Civ. 3e, 5 sept. 2012, FS-P+B, n° 11-19.200

Jusqu’à la date de la prescription de l’action en paiement de l’indemnité d’éviction, le preneur qui se maintient dans les lieux est redevable d’une indemnité d’occupation qui doit être fixée à la valeur locative.

L’une des particularités du statut des baux commerciaux est de conférer au locataire à qui il a été refusé le renouvellement de son bail, mais qui peut prétendre à une indemnité d’éviction, un droit au maintien dans les lieux aux conditions et clauses du contrat de bail expiré jusqu’à perception de la somme due. De cette fiction de la poursuite de la relation contractuelle le temps nécessaire au paiement, le législateur en tire la conséquence que l’indemnité d’occupation due par le commerçant doit être fixée conformément aux règles de fixation du loyer.

La situation est donc radicalement différente de celle qui prévaut lorsque l’occupant se maintient dans les lieux sans droit ni titre. L’indemnité d’occupation a, en effet, alors, une nature mixte, compensatoire et indemnitaire, dont le juge va souverainement apprécier le quantum.

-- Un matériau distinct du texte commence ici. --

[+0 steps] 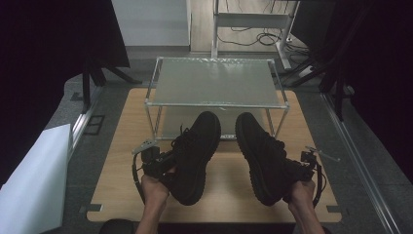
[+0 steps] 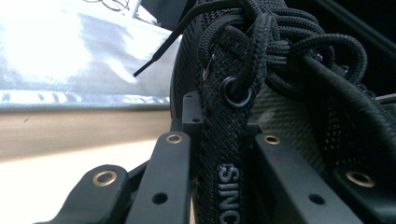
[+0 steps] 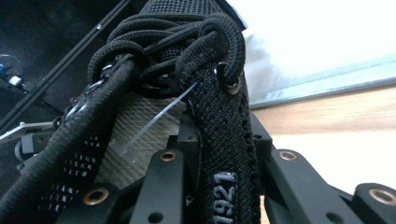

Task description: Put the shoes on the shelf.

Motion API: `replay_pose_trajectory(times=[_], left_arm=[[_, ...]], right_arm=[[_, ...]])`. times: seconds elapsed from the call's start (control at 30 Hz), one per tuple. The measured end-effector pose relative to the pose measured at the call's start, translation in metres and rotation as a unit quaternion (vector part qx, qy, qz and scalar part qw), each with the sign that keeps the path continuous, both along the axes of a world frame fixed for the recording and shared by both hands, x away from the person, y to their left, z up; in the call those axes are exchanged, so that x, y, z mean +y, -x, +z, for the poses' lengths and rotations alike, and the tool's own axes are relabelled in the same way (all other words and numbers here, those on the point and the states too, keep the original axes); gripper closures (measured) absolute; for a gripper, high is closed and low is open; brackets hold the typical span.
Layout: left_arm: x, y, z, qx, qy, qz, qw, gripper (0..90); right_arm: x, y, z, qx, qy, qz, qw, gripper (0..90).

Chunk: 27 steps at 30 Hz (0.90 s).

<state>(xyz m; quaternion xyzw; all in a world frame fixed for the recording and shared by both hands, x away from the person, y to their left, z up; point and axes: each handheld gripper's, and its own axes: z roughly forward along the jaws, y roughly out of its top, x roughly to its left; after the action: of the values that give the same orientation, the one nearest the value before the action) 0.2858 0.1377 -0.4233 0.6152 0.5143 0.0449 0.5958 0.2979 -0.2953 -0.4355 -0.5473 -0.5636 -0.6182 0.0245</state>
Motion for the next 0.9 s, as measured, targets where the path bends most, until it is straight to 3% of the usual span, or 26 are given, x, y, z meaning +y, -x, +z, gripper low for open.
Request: replay_pose_trajectory(times=[0.17,0.33,0.43,0.9], left_arm=[[-0.003,-0.002,0.01,-0.002,0.022,0.006,0.9997,80.6],[-0.004,-0.004,0.015,-0.001,0.033,0.014,0.9994,80.4],[-0.003,-0.009,0.02,0.003,0.055,0.016,0.9983,80.2],[-0.001,-0.038,0.037,0.014,0.101,0.041,0.994,80.1]], right_arm=[[0.008,-0.003,0.01,0.005,-0.027,0.0,0.9996,74.9],[0.017,-0.005,0.019,-0.002,-0.032,-0.001,0.9995,74.9],[0.022,-0.008,0.025,0.001,-0.044,0.0,0.999,74.9],[0.045,-0.033,0.053,-0.009,-0.052,-0.011,0.9985,74.8]])
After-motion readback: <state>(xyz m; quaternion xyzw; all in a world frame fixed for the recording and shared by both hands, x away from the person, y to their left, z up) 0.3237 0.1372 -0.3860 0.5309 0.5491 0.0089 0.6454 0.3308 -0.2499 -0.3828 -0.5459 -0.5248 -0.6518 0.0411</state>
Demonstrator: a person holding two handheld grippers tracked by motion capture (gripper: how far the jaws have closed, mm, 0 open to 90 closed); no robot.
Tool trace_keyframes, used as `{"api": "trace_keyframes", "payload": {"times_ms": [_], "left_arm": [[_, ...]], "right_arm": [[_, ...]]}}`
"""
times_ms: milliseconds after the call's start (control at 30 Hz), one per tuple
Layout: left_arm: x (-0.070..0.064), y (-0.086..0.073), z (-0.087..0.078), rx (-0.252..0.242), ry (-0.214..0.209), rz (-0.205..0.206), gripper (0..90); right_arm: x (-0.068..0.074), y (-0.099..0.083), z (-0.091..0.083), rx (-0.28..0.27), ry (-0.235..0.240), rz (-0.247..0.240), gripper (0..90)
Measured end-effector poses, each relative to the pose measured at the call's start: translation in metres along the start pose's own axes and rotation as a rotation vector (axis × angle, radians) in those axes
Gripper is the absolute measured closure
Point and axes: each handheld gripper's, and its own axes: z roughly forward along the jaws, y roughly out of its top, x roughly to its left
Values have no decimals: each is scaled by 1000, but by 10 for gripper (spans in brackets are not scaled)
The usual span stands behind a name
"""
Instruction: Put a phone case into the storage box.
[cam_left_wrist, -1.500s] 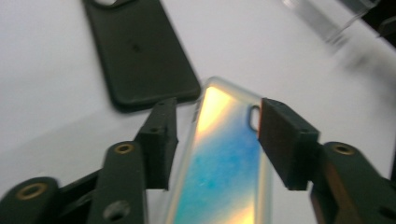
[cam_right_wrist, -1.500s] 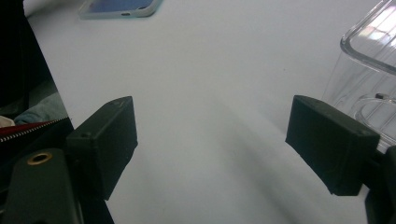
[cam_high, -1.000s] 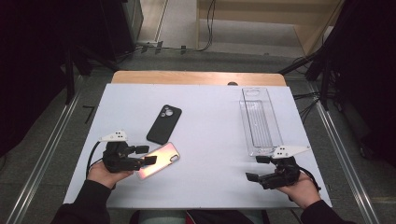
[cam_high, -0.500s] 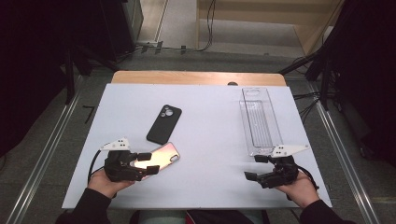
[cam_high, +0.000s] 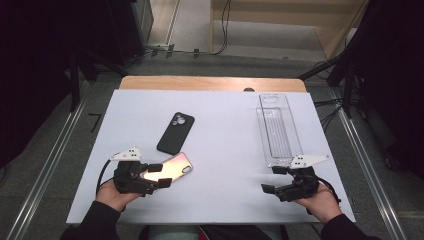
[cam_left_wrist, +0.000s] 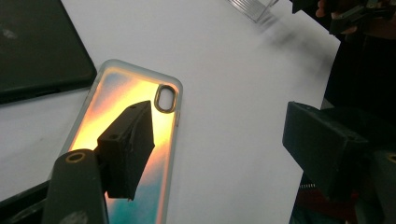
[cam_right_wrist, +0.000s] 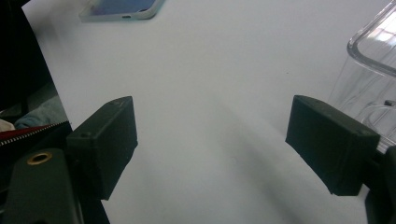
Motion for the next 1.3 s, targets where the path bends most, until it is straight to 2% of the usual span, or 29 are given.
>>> {"api": "trace_keyframes", "payload": {"times_ms": [67,100,133,167,200,267,533,600,667,833,967,1033,1200,1300], "left_arm": [[-1,3,1,-3,1,15,202],[-3,6,1,-16,23,29,121],[-3,6,1,-16,23,29,50],[-3,9,2,-13,30,29,50],[-4,11,2,-12,28,43,0],[-4,14,3,-16,29,66,0],[8,25,12,-32,52,91,0],[13,28,16,-40,65,126,0],[15,29,17,-41,71,135,0],[26,33,21,-51,60,122,1],[32,30,24,-11,44,136,16],[32,29,24,-4,46,154,20],[33,27,24,-9,50,148,20],[35,23,27,14,52,142,21]], "right_arm": [[0,0,0,1,0,2,146],[0,0,0,1,2,1,145],[0,0,0,1,2,1,145],[0,0,0,2,2,0,146],[0,0,1,1,3,-1,146],[0,0,1,2,3,-1,146],[0,0,0,3,3,-1,146],[0,-1,0,5,1,1,146],[0,-1,0,5,1,2,146],[0,-1,0,1,2,3,146],[0,-1,0,0,0,4,146],[0,-1,0,0,1,5,146],[0,-1,-1,-2,3,3,146],[0,-1,-1,-4,3,3,146]]}}
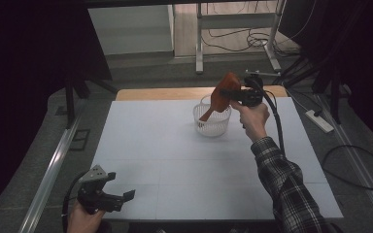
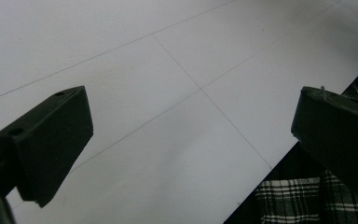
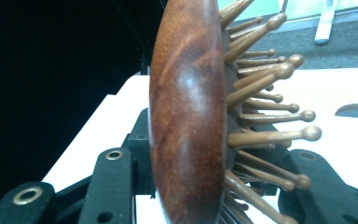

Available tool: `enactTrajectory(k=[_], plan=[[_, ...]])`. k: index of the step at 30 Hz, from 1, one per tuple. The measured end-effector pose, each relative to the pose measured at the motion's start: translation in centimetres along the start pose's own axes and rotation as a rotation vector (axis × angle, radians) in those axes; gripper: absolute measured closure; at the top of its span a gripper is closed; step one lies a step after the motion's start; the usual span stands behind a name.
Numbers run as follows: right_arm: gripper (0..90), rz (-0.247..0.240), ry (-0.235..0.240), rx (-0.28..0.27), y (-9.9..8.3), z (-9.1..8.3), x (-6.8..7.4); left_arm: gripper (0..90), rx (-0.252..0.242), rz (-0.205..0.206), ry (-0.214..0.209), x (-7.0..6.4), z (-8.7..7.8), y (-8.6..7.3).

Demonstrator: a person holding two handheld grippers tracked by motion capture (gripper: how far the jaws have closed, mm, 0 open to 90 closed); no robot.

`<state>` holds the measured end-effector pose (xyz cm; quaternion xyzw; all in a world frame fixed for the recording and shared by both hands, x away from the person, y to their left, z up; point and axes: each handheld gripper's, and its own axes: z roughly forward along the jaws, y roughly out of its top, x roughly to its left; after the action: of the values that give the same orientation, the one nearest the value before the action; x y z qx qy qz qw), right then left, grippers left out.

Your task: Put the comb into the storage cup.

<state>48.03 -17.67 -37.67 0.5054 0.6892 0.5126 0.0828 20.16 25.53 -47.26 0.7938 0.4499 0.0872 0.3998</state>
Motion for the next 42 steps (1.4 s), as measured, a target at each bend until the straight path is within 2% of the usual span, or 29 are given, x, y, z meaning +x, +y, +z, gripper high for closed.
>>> enactTrajectory(k=[19,28,36,42], plan=[[53.4,-0.008,-0.036,0.032,-1.9,1.6,-0.9,0.0,-0.004,-0.006,-0.006,0.1,-0.1,0.0],[52.4,0.023,-0.032,0.030,-2.3,1.8,-1.8,0.0,-0.007,-0.006,-0.008,0.1,-0.1,-0.1],[47.2,0.057,-0.052,0.014,-2.9,1.7,-2.5,0.0,-0.003,-0.008,-0.007,0.1,0.0,0.0],[44.4,0.061,-0.066,0.014,-3.1,1.7,-2.8,0.0,-0.001,-0.010,-0.007,0.1,0.0,0.0]])
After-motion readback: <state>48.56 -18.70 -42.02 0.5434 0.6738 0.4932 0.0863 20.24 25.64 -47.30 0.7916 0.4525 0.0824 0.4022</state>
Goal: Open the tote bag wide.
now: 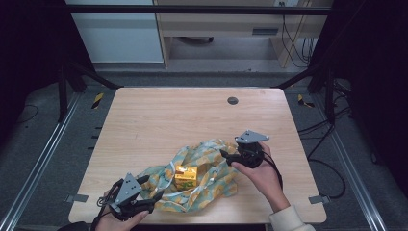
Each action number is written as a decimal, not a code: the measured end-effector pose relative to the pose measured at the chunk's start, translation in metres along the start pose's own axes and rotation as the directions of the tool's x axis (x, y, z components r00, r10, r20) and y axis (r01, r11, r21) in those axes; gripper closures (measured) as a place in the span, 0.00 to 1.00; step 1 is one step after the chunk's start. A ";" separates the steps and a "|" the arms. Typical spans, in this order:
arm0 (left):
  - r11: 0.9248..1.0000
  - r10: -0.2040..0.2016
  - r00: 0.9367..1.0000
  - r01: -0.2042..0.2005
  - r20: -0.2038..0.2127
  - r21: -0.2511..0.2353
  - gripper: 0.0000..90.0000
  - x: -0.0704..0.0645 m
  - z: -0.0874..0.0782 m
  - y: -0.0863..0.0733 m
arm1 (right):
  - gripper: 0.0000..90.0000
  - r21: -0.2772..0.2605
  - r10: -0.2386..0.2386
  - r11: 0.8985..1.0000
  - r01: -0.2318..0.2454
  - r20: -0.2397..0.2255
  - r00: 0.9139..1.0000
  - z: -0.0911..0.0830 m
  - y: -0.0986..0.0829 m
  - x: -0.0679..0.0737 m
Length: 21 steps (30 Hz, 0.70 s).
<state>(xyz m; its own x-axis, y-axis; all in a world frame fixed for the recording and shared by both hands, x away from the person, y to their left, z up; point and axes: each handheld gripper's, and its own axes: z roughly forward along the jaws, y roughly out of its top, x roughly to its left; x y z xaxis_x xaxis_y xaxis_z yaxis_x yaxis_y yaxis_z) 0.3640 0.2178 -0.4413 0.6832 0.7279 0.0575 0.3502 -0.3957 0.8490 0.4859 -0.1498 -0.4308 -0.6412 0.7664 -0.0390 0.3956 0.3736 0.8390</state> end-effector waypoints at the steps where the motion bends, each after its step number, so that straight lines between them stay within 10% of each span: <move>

Dans l’arrêt de censure partielle rapporté, le bailleur avait refusé de répondre favorablement à la demande de renouvellement formulée par le preneur, mais avait offert de lui verser une indemnité d’éviction. Quelques mois plus tard, une expertise était ordonnée. Le preneur n’ayant pas engagé d’action dans le délai de la prescription biennale (C. com., art. L. 145-60), le bailleur assignait son cocontractant en expulsion et en paiement d’une indemnité d’occupation. De son côté, le preneur réclamait le paiement d’une indemnité d’éviction. Après avoir vainement tenté de faire valoir que la prescription n’était pas acquise (aspect du contentieux non envisagé ici), il obtient gain de cause quant à la nature juridique de l’indemnité d’occupation.

En effet, alors que le juge du fond a retenu que, du fait de la prescription de l’action en paiement de l’indemnité d’éviction, le preneur devait être considéré comme occupant sans droit ni titre à compter de la date de fin du bail et, de ce fait, devait s’acquitter d’une indemnité compensatrice et indemnitaire, la haute cour distingue deux périodes, correspondant à deux indemnités d’occupation de nature différente : une indemnité « L. 145-28 », pour la période comprise entre la date de la fin du bail et celle à laquelle l’action en paiement de l’indemnité d’éviction s’est trouvée prescrite ; une indemnité destinée à réparer le préjudice du bailleur dont le local est occupé par un occupant sans droit ni titre à compter de la prescription de l’action.